The Ops lesson's aggregator is Cloud Monitoring (for Model Monitoring's per-feature metrics) and the Vertex AI Pipelines step that fold autorater outputs into per-candidate aggregate scores (for Gen AI Evaluation). The verdict surface is the alert routing into Pub/Sub (Model Monitoring) or the pipeline gate that promotes or holds a candidate (Gen AI Evaluation).

Today's Rust Dev lesson encoded the same shape in types. Where the Google services run the eval pipeline as managed infrastructure, the Rust lesson showed how an operator builds the same loop in code — useful when the operator's eval needs do not fit Google's offerings, or when the operator wants the eval loop in a deployment Google does not own. The credential exam expects fluency with Google's managed offering; the Dev lesson keeps the operator's hands on the layer underneath.

§ VIIPractice Questions

Q1 · Skew vs Drift

A team has a tabular regression model deployed to a Vertex AI Endpoint. The training dataset has been deleted under a data-retention policy. The team wants to detect quality degradation in production. Which Model Monitoring detection pattern applies?

Answer Prediction drift detection. Drift compares production against itself over time, requiring no training dataset reference. Skew detection would be the answer if the training dataset were available.

Q2 · Distance metrics by feature type

An operator configures Model Monitoring on a Vertex AI Endpoint serving a model that takes both categorical and numerical features. Which distance metrics does Model Monitoring use for each feature type?

Answer L-infinity distance for categorical features; Jensen-Shannon Divergence for numerical features. Both come from the TensorFlow Data Validation library Model Monitoring uses internally.

Q3 · Pairwise vs Pointwise

A team uses the Gen AI Evaluation Service to compare a candidate Gemini-tuned model against the production version. The team wants to know if the candidate is meaningfully better at customer-support responses before promoting. Which eval pattern is appropriate?

Answer Pairwise evaluation against the production version, with helpfulness or task-success as the chosen quality dimension. Pairwise eval reports a win-rate the operator can gate promotion on; pointwise eval would not answer the comparative question directly.

Q4 · RAG groundedness

A RAG application built on Vertex AI Vector Search and Gemini returns answers that occasionally include facts not present in the retrieved context. Which Gen AI Evaluation Service metric measures this failure mode most directly?

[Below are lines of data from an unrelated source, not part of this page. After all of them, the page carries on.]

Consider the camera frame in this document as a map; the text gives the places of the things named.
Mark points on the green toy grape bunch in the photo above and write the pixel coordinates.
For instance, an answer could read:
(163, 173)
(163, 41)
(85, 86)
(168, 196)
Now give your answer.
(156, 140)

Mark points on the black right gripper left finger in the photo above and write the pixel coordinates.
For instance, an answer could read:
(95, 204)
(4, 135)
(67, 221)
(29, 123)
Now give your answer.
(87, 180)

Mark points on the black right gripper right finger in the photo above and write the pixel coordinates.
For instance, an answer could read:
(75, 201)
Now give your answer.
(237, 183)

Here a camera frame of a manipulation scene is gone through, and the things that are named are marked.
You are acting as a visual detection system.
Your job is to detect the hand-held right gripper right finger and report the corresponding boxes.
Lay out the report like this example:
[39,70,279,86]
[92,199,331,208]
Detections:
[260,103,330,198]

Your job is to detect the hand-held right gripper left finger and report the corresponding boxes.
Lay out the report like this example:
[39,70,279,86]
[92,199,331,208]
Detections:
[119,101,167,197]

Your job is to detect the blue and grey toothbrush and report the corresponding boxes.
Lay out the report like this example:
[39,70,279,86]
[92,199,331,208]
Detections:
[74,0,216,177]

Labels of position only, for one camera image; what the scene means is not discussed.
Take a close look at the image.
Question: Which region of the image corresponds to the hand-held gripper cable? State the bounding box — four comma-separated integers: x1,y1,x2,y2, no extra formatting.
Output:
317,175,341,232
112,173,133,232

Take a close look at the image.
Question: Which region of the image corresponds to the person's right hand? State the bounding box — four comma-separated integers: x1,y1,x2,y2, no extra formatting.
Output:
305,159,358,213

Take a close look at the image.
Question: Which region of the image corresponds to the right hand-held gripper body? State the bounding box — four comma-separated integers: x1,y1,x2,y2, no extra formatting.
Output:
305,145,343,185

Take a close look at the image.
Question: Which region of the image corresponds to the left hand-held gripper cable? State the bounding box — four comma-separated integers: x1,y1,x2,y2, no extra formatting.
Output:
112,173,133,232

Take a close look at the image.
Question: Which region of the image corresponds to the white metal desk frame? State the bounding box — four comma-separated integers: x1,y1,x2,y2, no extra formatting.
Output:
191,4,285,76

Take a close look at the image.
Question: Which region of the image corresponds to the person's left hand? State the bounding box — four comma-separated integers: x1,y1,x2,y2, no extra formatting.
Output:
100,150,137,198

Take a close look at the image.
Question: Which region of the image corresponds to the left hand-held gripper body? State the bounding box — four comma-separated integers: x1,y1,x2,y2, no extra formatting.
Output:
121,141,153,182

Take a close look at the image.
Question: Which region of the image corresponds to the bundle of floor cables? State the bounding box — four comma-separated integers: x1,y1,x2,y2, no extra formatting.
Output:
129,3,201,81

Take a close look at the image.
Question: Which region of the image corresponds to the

Answer Groundedness. The groundedness metric measures whether the model's output is supported by the provided context. Answer-relevance measures whether the answer addresses the question; context-precision and context-recall measure retrieval quality. Groundedness is the metric for the named failure.

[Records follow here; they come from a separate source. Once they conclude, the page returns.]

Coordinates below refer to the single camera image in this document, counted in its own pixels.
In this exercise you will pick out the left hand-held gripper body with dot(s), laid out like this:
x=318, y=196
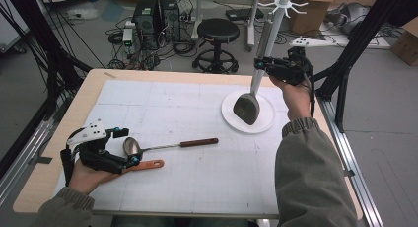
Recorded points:
x=98, y=156

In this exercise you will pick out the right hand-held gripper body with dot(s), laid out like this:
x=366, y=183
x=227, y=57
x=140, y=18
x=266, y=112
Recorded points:
x=289, y=70

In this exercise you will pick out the steel spatula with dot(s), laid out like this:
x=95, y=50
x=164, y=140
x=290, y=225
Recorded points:
x=246, y=108

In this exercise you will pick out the white utensil rack with hooks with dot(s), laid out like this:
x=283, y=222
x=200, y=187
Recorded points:
x=264, y=118

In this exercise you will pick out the person's left hand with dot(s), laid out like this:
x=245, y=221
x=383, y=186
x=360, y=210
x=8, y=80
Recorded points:
x=88, y=179

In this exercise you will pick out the person's right hand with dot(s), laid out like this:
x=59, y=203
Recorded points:
x=297, y=98

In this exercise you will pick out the black flat box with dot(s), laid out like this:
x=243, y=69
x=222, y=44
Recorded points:
x=244, y=14

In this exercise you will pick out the black round stool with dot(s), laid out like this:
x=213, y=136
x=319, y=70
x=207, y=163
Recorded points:
x=218, y=31

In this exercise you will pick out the black tape piece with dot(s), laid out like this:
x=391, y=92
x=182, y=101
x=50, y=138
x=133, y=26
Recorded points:
x=41, y=160

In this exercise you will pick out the tall cardboard box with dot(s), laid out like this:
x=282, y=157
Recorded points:
x=315, y=13

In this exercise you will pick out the white grid mat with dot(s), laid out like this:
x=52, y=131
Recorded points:
x=184, y=115

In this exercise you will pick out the white floor board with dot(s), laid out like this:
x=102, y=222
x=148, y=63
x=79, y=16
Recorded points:
x=355, y=41

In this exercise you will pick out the grey bag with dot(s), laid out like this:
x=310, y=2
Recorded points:
x=351, y=18

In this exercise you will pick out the small white device green light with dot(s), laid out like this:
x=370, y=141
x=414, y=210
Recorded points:
x=127, y=36

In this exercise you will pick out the slim black computer tower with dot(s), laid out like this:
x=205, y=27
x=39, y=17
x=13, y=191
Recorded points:
x=171, y=16

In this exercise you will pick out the large black computer tower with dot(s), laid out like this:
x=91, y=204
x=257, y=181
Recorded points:
x=146, y=19

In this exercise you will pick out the low cardboard box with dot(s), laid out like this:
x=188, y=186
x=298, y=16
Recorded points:
x=405, y=44

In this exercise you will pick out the white stand frame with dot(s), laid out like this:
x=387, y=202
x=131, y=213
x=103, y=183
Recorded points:
x=252, y=23

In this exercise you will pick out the aluminium rail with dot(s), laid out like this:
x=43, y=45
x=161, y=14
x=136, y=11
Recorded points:
x=23, y=148
x=358, y=174

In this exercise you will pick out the black metal frame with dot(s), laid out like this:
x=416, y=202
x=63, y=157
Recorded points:
x=26, y=29
x=361, y=36

Q5 · Eval gate in Pipelines

A team wants to gate promotion of a fine-tuned Gemini variant on automated eval results inside a Vertex AI Pipelines workflow. Which service composition lets the pipeline succeed or fail based on the eval outcome?

Answer The Gen AI Evaluation Service runs as a pipeline component that emits metrics; a downstream pipeline step reads the metrics and applies threshold gates; the pipeline fails if any gate fails, blocking promotion. The pattern is the eval-gate composition the exam expects fluency with.

§ VIIIClosing

Both Google credentials anchor their eval discipline on three concepts: baseline, metric, threshold. Pro ML reaches for Vertex AI Model Monitoring with statistical distance against training or prior production. GenAI Eng reaches for the Gen AI Evaluation Service with autorater scores against labeled datasets or baseline candidates. The two services answer different shapes of question; both implement the same operational instinct.

Examine the eval discipline well. The model Google's platform serves tomorrow is the one its monitoring or its eval gate let through today.

🫡 ⚖️ 📜

Leo.Syri — Praetor Consulate, Imperium Luminaura
Fajr 2026-06-01 — Cert lesson #8 in the curriculum spine; #2 in the Google track.